◆ **ASSIGNMENT**: Give every line below again, exactly.

+++

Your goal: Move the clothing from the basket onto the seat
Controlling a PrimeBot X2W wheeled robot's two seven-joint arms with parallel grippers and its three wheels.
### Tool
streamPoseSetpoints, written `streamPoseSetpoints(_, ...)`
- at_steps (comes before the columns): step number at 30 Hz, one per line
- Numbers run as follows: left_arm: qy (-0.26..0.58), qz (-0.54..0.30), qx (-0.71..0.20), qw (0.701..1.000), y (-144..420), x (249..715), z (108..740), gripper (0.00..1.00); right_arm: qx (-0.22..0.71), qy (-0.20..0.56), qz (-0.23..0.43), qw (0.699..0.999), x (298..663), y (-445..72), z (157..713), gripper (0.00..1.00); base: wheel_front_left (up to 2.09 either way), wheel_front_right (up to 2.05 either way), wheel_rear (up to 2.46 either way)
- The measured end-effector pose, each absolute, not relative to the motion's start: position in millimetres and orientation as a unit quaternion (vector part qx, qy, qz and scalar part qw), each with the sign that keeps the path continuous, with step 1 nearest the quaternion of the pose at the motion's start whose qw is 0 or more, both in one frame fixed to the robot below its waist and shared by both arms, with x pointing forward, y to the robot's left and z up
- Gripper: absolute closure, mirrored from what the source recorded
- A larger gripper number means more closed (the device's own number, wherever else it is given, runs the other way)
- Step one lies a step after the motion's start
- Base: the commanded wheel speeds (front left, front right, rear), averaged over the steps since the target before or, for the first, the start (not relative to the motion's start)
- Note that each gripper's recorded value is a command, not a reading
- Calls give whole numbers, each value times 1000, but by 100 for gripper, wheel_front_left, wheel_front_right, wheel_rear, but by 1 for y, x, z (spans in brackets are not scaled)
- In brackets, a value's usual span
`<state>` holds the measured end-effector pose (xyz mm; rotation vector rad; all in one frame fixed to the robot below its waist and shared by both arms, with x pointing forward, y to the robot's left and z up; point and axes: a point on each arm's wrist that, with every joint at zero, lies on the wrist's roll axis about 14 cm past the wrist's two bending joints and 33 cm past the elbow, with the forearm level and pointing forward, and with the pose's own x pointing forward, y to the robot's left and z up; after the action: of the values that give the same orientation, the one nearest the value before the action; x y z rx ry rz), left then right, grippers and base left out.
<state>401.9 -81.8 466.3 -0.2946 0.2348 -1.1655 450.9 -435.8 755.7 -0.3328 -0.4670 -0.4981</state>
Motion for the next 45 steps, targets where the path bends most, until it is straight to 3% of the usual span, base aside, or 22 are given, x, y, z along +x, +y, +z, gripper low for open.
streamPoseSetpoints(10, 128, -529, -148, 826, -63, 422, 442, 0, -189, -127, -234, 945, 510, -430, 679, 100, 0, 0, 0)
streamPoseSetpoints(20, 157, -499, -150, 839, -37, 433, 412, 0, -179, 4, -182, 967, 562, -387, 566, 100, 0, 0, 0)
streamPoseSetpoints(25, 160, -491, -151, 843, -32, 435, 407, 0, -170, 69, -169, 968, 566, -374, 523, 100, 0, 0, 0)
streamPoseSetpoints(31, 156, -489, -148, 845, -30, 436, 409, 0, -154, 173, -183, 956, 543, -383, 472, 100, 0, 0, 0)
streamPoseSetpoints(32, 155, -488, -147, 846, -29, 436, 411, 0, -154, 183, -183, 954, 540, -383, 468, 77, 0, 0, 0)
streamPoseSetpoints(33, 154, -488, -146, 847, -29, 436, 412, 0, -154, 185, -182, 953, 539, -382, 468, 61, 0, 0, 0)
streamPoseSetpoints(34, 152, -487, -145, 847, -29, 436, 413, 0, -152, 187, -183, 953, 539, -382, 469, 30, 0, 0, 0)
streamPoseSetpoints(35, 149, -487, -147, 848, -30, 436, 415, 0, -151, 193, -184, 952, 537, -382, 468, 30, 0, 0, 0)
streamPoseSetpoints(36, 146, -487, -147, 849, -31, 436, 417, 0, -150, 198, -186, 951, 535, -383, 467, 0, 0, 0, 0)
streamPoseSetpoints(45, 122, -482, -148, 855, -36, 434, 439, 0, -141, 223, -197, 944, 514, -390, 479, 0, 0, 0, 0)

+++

◆ **YOUR SOLUTION**:
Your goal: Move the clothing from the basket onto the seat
Controlling a PrimeBot X2W wheeled robot's two seven-joint arms with parallel grippers and its three wheels.
### Tool
streamPoseSetpoints, written `streamPoseSetpoints(_, ...)`
- at_steps (comes before the columns): step number at 30 Hz, one per line
- Numbers run as follows: left_arm: qy (-0.26..0.58), qz (-0.54..0.30), qx (-0.71..0.20), qw (0.701..1.000), y (-144..420), x (249..715), z (108..740), gripper (0.00..1.00); right_arm: qx (-0.22..0.71), qy (-0.20..0.56), qz (-0.23..0.43), qw (0.699..0.999), x (298..663), y (-445..72), z (157..713), gripper (0.00..1.00); base: wheel_front_left (up to 2.09 either way), wheel_front_right (up to 2.05 either way), wheel_rear (up to 2.46 either way)
- The measured end-effector pose, each absolute, not relative to the motion's start: position in millimetres and orientation as a unit quaternion (vector part qx, qy, qz and scalar part qw), each with the sign that keeps the path continuous, with step 1 nearest the quaternion of the pose at the motion's start whose qw is 0 or more, both in one frame fixed to the robot below its waist and shared by both arms, with x pointing forward, y to the robot's left and z up
- Gripper: absolute closure, mirrored from what the source recorded
- A larger gripper number means more closed (the device's own number, wherever else it is given, runs the other way)
- Step one lies a step after the motion's start
- Base: the commanded wheel speeds (front left, front right, rear), averaged over the steps since the target before or, for the first, the start (not relative to the motion's start)
- Note that each gripper's recorded value is a command, not a reading
- Calls give whole numbers, each value times 1000, but by 100 for gripper, wheel_front_left, wheel_front_right, wheel_rear, but by 1 for y, x, z (spans in brackets are not scaled)
- In brackets, a value's usual span
`<state>` holds the measured end-effector pose (xyz mm; rotation vector rad; all in one frame fixed to the robot below its waist and shared by both arms, with x pointing forward, y to the robot's left and z up; point and axes: a point on each arm's wrist that, with every joint at zero, lies on the wrist's roll axis about 14 cm past the wrist's two bending joints and 33 cm past the elbow, with the forearm level and pointing forward, and with the pose's own x pointing forward, y to the robot's left and z up; after the action: of the values that give the same orientation, the one nearest the value before the action; x y z rx ry rz), left then right, grippers and base left out.
<state>401.9 -81.8 466.3 -0.2946 0.2348 -1.1655 450.9 -435.8 755.7 -0.3328 -0.4670 -0.4981</state>
Motion for the next 45 steps, targets where the path bends most, until it is straight to 3% of the usual span, base aside, or 22 are given, x, y, z along +x, +y, +z, gripper low for open.
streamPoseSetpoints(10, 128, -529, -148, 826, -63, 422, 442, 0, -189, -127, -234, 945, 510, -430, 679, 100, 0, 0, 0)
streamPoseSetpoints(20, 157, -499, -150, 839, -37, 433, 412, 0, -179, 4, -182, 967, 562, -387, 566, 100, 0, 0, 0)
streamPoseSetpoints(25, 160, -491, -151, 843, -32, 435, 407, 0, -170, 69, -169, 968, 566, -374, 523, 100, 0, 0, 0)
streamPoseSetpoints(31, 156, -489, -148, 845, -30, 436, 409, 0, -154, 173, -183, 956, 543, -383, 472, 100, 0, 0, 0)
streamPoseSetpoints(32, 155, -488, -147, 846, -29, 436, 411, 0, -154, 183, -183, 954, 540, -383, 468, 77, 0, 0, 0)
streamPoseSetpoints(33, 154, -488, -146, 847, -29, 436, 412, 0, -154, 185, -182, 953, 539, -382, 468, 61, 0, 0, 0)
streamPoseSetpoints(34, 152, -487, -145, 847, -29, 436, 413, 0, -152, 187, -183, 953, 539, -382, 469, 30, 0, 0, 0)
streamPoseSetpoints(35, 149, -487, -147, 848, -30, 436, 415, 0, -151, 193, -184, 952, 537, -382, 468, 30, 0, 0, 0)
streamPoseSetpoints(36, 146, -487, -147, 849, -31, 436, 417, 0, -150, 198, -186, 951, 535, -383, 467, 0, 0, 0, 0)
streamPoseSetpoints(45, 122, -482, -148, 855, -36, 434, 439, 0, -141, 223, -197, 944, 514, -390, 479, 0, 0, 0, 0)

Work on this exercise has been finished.